__DATA RECORDS__
++++++++++

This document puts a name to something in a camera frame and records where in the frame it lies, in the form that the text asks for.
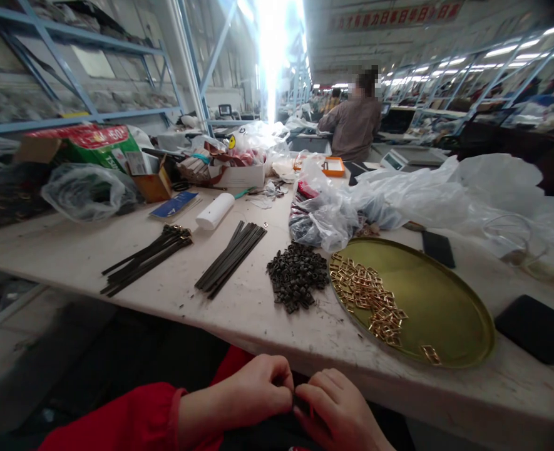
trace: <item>red banner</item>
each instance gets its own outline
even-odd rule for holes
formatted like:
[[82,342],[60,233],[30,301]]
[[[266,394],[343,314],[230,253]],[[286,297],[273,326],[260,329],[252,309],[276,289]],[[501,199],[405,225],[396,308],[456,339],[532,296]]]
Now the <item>red banner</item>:
[[407,6],[405,8],[380,9],[336,14],[331,17],[331,31],[370,31],[385,27],[404,27],[426,23],[450,22],[458,17],[463,2]]

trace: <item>round metal tray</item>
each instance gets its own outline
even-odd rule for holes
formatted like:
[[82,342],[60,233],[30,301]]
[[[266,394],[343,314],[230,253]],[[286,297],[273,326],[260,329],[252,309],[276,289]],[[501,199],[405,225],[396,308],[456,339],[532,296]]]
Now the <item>round metal tray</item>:
[[[402,325],[401,347],[391,349],[429,363],[421,346],[431,345],[445,368],[477,365],[494,350],[496,333],[490,313],[477,294],[439,262],[380,238],[355,238],[339,254],[375,269],[384,288],[394,293],[398,308],[408,315]],[[337,262],[331,257],[330,263]],[[374,340],[387,346],[368,331],[370,310],[356,308],[350,313],[337,298]]]

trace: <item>roll of paper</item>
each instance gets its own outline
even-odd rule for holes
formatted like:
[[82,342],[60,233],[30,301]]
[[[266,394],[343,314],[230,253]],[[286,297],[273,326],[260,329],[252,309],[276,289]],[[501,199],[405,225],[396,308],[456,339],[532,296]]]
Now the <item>roll of paper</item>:
[[222,218],[233,206],[235,197],[229,193],[219,195],[203,212],[201,212],[195,222],[204,230],[214,230]]

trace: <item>black phone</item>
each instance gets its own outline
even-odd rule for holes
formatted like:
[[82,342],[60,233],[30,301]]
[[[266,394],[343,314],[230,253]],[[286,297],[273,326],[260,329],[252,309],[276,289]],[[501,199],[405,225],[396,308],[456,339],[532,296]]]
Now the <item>black phone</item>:
[[445,236],[428,231],[422,231],[421,233],[423,234],[423,251],[425,254],[437,260],[442,265],[455,268],[456,263],[452,255],[450,240]]
[[496,318],[496,329],[546,365],[554,365],[554,309],[526,294]]

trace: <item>black wallet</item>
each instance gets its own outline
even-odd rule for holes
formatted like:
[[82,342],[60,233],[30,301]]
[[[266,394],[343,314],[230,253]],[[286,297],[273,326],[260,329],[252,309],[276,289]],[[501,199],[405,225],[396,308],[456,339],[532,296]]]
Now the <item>black wallet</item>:
[[526,294],[496,318],[496,329],[537,360],[554,365],[554,310]]

++++++++++

__TASK INSTRUCTIONS__
The expected output is every entry, retyped exactly, with all pictures removed.

__OUTPUT FOR THIS EXERCISE__
This document puts a name to something in a camera frame and records where in the frame it lies, in the form that the text asks for.
trace: <item>red banner</item>
each instance gets its own outline
even-odd rule for holes
formatted like:
[[82,342],[60,233],[30,301]]
[[[266,394],[343,314],[230,253]],[[286,297],[273,326],[260,329],[252,309],[276,289]],[[501,199],[405,225],[396,308],[456,339],[532,296]]]
Now the <item>red banner</item>:
[[407,6],[405,8],[380,9],[336,14],[331,17],[331,31],[370,31],[385,27],[404,27],[426,23],[450,22],[458,17],[463,2]]

trace: <item>round metal tray</item>
each instance gets its own outline
even-odd rule for holes
formatted like:
[[82,342],[60,233],[30,301]]
[[[266,394],[343,314],[230,253]],[[286,297],[273,326],[260,329],[252,309],[276,289]],[[501,199],[405,225],[396,308],[456,339],[532,296]]]
Now the <item>round metal tray</item>:
[[[402,325],[401,347],[391,349],[429,363],[421,346],[431,345],[445,368],[477,365],[494,350],[496,333],[490,313],[477,294],[439,262],[380,238],[355,238],[339,254],[375,269],[384,288],[394,293],[398,308],[408,315]],[[337,262],[331,257],[330,263]],[[374,340],[387,346],[368,331],[370,310],[356,308],[350,313],[337,298]]]

trace: <item>roll of paper</item>
each instance gets its own outline
even-odd rule for holes
formatted like:
[[82,342],[60,233],[30,301]]
[[[266,394],[343,314],[230,253]],[[286,297],[273,326],[260,329],[252,309],[276,289]],[[501,199],[405,225],[396,308],[456,339],[532,296]]]
Now the <item>roll of paper</item>:
[[222,218],[233,206],[235,197],[229,193],[219,195],[203,212],[201,212],[195,222],[204,230],[214,230]]

trace: <item>black phone</item>
each instance gets its own outline
even-odd rule for holes
formatted like:
[[82,342],[60,233],[30,301]]
[[[266,394],[343,314],[230,253]],[[286,297],[273,326],[260,329],[252,309],[276,289]],[[501,199],[405,225],[396,308],[456,339],[532,296]]]
Now the <item>black phone</item>:
[[445,236],[428,231],[422,231],[421,233],[423,234],[423,251],[425,254],[437,260],[442,265],[455,268],[456,263],[452,255],[450,240]]
[[496,318],[496,329],[546,365],[554,365],[554,309],[526,294]]

trace: <item>black wallet</item>
each instance gets its own outline
even-odd rule for holes
formatted like:
[[82,342],[60,233],[30,301]]
[[[266,394],[343,314],[230,253]],[[286,297],[273,326],[260,329],[252,309],[276,289]],[[501,199],[405,225],[396,308],[456,339],[532,296]]]
Now the <item>black wallet</item>:
[[526,294],[496,318],[496,329],[537,360],[554,365],[554,310]]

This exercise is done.